* Exercise details *
Output all of the lines below exactly, and leave out each image.

(Records excerpted from a collection)

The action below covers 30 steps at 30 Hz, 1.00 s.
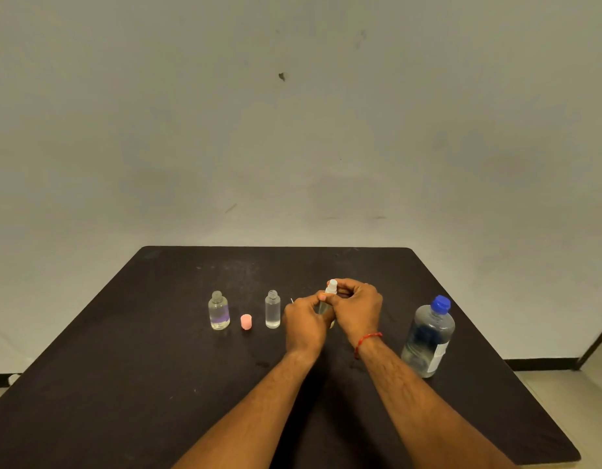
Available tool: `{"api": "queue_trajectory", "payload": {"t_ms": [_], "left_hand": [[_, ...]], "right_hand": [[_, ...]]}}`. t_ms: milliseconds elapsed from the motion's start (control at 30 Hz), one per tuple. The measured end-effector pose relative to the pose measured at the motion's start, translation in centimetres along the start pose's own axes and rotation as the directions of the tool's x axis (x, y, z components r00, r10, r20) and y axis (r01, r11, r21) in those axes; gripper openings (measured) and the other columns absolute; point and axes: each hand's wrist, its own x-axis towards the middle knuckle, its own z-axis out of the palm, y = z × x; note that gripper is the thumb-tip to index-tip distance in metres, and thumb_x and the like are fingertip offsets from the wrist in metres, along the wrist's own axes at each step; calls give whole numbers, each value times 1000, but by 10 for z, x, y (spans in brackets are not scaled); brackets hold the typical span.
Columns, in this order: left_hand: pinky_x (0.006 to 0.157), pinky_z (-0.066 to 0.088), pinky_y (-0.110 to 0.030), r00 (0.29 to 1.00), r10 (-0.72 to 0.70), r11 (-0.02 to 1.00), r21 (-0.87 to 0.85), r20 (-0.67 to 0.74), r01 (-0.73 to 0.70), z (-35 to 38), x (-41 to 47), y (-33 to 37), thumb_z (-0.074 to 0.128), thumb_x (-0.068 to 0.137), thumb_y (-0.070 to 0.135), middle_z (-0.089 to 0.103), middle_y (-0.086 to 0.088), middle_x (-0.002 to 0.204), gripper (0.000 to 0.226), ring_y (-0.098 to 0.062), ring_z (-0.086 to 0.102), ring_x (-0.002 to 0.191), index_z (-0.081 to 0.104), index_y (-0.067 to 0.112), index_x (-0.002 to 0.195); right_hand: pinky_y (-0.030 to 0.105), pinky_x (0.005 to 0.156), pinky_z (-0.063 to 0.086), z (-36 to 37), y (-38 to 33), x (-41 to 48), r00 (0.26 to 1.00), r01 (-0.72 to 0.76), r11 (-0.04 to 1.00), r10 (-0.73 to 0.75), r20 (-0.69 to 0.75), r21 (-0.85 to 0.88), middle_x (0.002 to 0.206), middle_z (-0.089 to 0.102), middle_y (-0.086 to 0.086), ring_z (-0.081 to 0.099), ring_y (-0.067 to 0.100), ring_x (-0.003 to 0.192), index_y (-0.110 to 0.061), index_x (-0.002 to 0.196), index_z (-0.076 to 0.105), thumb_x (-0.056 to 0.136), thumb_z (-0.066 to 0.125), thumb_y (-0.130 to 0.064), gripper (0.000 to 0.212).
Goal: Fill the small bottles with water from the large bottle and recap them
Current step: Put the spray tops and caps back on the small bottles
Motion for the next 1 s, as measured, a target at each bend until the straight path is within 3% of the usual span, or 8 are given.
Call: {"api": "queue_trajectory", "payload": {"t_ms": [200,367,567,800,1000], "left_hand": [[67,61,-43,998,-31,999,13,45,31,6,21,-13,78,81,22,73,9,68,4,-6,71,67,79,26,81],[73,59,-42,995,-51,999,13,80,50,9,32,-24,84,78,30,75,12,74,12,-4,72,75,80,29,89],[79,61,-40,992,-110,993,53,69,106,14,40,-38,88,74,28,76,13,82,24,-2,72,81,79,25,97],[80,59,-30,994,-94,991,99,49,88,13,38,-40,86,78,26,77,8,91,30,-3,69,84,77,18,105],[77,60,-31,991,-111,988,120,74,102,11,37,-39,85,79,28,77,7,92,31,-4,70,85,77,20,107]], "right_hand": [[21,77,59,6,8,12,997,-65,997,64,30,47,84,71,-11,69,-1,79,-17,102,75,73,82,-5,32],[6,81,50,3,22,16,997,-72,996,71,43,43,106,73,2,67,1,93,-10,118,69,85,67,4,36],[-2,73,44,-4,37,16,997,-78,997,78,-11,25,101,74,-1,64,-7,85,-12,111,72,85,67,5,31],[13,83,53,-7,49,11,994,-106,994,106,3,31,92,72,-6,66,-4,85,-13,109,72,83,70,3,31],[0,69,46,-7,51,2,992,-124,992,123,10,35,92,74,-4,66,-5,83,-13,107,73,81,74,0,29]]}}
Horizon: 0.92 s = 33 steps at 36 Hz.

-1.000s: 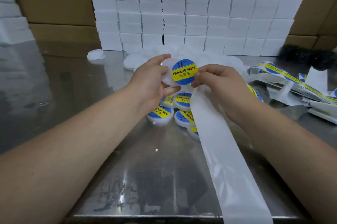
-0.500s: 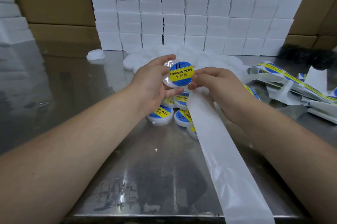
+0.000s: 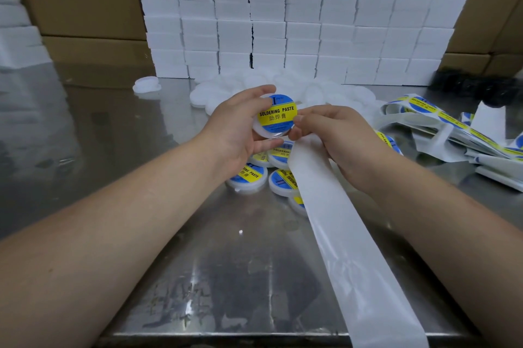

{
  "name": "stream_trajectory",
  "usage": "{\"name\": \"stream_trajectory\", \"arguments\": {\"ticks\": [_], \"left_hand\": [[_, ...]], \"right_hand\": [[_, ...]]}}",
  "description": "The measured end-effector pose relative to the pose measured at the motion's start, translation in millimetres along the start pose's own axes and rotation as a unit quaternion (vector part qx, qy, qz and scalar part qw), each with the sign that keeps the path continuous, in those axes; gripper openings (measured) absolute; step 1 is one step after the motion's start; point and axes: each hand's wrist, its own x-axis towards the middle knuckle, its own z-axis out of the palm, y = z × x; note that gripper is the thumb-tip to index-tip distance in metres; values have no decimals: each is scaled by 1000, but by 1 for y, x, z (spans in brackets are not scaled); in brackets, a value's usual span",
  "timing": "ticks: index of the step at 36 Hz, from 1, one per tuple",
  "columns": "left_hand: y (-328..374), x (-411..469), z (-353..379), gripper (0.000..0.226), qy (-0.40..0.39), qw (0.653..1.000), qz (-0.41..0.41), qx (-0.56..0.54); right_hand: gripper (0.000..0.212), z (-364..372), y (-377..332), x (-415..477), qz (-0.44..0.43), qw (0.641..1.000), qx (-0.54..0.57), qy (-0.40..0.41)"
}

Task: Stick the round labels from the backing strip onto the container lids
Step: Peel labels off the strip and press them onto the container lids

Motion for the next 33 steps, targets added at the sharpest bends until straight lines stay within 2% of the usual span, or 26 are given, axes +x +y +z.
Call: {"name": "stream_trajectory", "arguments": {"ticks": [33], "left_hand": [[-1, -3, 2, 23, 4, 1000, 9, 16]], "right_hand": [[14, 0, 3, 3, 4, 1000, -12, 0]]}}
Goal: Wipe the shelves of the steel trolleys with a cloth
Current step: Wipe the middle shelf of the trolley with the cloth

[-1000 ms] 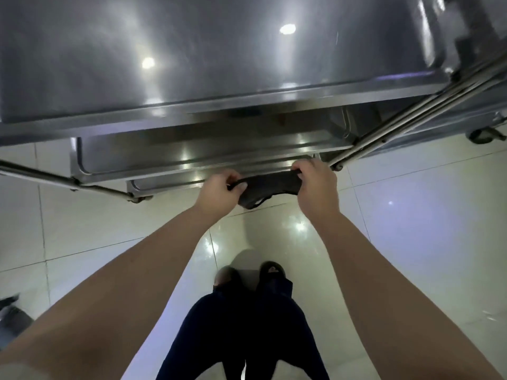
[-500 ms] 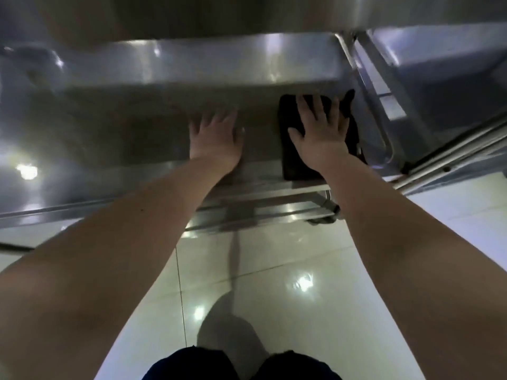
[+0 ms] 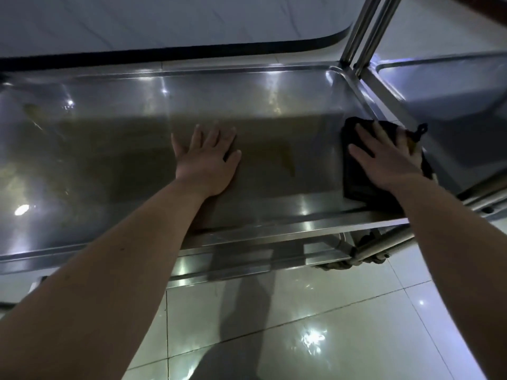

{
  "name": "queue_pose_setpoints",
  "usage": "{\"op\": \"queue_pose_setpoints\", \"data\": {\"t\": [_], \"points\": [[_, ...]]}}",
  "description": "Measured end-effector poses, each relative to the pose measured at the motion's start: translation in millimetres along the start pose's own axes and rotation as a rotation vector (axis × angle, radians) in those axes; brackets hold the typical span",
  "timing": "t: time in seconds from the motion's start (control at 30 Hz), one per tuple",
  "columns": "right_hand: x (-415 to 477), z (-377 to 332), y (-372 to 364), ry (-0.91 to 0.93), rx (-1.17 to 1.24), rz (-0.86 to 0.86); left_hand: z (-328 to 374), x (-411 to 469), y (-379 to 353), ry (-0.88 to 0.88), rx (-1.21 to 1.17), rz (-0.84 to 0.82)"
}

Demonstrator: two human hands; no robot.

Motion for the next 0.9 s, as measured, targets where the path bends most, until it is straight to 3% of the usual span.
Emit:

* Response *
The action below covers 30 steps at 30 Hz, 1.00 s.
Available tool: `{"api": "queue_trajectory", "payload": {"t_ms": [_], "left_hand": [[_, ...]], "right_hand": [[_, ...]]}}`. t_ms: milliseconds elapsed from the motion's start (control at 30 Hz), one per tuple. The measured end-effector pose relative to the pose measured at the motion's start, translation in centimetres along the start pose's own axes and rotation as the directions of the tool's x axis (x, y, z components r00, r10, r20) and y axis (r01, r11, r21) in those axes; gripper openings (measured) and the other columns absolute; point and axes: each hand's wrist, its own x-axis towards the middle knuckle, its own z-axis out of the palm, y = z × x; note that gripper is the thumb-tip to index-tip distance in metres, and thumb_x and the like are fingertip offsets from the wrist in metres, along the wrist's own axes at each step; calls give whole numbers, each value times 1000, but by 10 for z, x, y (spans in brackets are not scaled); brackets hold the typical span.
Columns, in this order: left_hand: pinky_x (0.006 to 0.157), pinky_z (-0.066 to 0.088), pinky_y (-0.110 to 0.030), r00 (0.29 to 1.00), r10 (-0.72 to 0.70), r11 (-0.02 to 1.00), r21 (-0.87 to 0.85), r20 (-0.67 to 0.74), r01 (-0.73 to 0.70), z (-35 to 38), x (-41 to 47), y (-33 to 37), thumb_z (-0.074 to 0.128), thumb_x (-0.068 to 0.137), thumb_y (-0.070 to 0.135), middle_z (-0.089 to 0.103), middle_y (-0.086 to 0.088), middle_x (-0.002 to 0.204), gripper (0.000 to 0.226), ring_y (-0.098 to 0.062), ring_z (-0.086 to 0.102), ring_x (-0.002 to 0.191), index_z (-0.081 to 0.104), index_y (-0.067 to 0.112), index_x (-0.002 to 0.195); right_hand: pinky_y (-0.030 to 0.105), pinky_x (0.005 to 0.156), pinky_z (-0.063 to 0.086), z (-36 to 37), y (-38 to 33), x (-41 to 48), r00 (0.26 to 1.00), r01 (-0.72 to 0.76), r11 (-0.04 to 1.00), r10 (-0.73 to 0.75), r20 (-0.69 to 0.75), r21 (-0.85 to 0.88), middle_x (0.002 to 0.206), middle_z (-0.089 to 0.102), middle_y (-0.086 to 0.086), ring_z (-0.081 to 0.099), ring_y (-0.067 to 0.100), ring_x (-0.003 to 0.192), index_y (-0.110 to 0.061), index_x (-0.002 to 0.196), index_z (-0.076 to 0.105), thumb_x (-0.056 to 0.136), thumb_z (-0.066 to 0.125), thumb_y (-0.130 to 0.064), gripper (0.000 to 0.212).
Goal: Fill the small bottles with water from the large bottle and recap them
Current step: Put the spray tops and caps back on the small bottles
Motion for the next 1 s, as measured, a target at each bend until the straight path is within 3% of the usual span, or 8 are given.
Call: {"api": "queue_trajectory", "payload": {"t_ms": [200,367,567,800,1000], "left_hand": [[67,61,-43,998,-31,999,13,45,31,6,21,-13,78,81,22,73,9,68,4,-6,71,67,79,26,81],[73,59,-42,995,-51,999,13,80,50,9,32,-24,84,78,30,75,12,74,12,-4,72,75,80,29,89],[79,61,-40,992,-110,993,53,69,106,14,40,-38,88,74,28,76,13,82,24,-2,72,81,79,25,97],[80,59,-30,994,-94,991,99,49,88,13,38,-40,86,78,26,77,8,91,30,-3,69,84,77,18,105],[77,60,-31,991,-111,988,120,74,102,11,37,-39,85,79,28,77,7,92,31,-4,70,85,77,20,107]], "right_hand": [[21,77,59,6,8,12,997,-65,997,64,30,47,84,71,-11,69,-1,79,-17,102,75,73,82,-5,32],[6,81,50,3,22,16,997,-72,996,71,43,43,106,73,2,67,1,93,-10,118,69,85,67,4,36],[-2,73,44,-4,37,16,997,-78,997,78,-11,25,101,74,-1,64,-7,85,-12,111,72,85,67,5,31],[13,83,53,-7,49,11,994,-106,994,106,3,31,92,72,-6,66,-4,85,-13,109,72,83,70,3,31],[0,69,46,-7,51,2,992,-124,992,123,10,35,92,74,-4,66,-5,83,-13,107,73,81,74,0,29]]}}
Horizon: 0.92 s = 33 steps at 36 Hz.

-1.000s: 
-0.500s: 
+0.000s: 

{
  "name": "stream_trajectory",
  "usage": "{\"name\": \"stream_trajectory\", \"arguments\": {\"ticks\": [_], \"left_hand\": [[_, ...]], \"right_hand\": [[_, ...]]}}",
  "description": "The measured end-effector pose relative to the pose measured at the motion's start, translation in millimetres along the start pose's own axes and rotation as a unit quaternion (vector part qx, qy, qz and scalar part qw), each with the sign that keeps the path continuous, in those axes; gripper openings (measured) absolute; step 1 is one step after the motion's start; point and axes: each hand's wrist, its own x-axis towards the middle knuckle, its own z-axis out of the palm, y = z × x; note that gripper is the thumb-tip to index-tip distance in metres; values have no decimals: each is scaled by 1000, but by 1 for y, x, z (spans in brackets are not scaled); in brackets, a value's usual span",
  "timing": "ticks: index of the step at 36 Hz, from 1, one per tuple",
  "columns": "left_hand: y (-328..374), x (-411..469), z (-353..379), gripper (0.000..0.226), qy (-0.40..0.39), qw (0.653..1.000), qz (-0.41..0.41), qx (-0.56..0.54); right_hand: gripper (0.000..0.212), z (-364..372), y (-377..332), x (-415..477), qz (-0.44..0.43), qw (0.641..1.000), qx (-0.54..0.57), qy (-0.40..0.41)"
}

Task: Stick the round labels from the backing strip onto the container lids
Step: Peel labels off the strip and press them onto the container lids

Motion for the next 33 steps, targets added at the sharpest bends until straight lines stay within 2% of the usual span, or 26 are given, axes +x +y +z.
Call: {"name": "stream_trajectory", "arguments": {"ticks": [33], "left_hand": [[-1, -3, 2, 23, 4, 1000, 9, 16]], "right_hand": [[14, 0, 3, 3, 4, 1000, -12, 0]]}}
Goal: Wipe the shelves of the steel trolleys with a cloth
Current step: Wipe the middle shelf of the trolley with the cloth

[-1000 ms] 
[-500 ms] 
[+0 ms] 

{
  "name": "queue_pose_setpoints",
  "usage": "{\"op\": \"queue_pose_setpoints\", \"data\": {\"t\": [_], \"points\": [[_, ...]]}}",
  "description": "Measured end-effector poses, each relative to the pose measured at the motion's start: translation in millimetres along the start pose's own axes and rotation as a rotation vector (axis × angle, radians) in those axes; brackets hold the typical span",
  "timing": "t: time in seconds from the motion's start (control at 30 Hz), one per tuple",
  "columns": "right_hand: x (-415 to 477), z (-377 to 332), y (-372 to 364), ry (-0.91 to 0.93), rx (-1.17 to 1.24), rz (-0.86 to 0.86); left_hand: z (-328 to 374), x (-411 to 469), y (-379 to 353), ry (-0.88 to 0.88), rx (-1.21 to 1.17), rz (-0.84 to 0.82)"
}

Demonstrator: two human hands; no robot.

Motion for the next 0.9 s, as measured, targets where the path bends most, until it is straight to 3% of the usual span.
Emit:

The exercise calls for nothing further.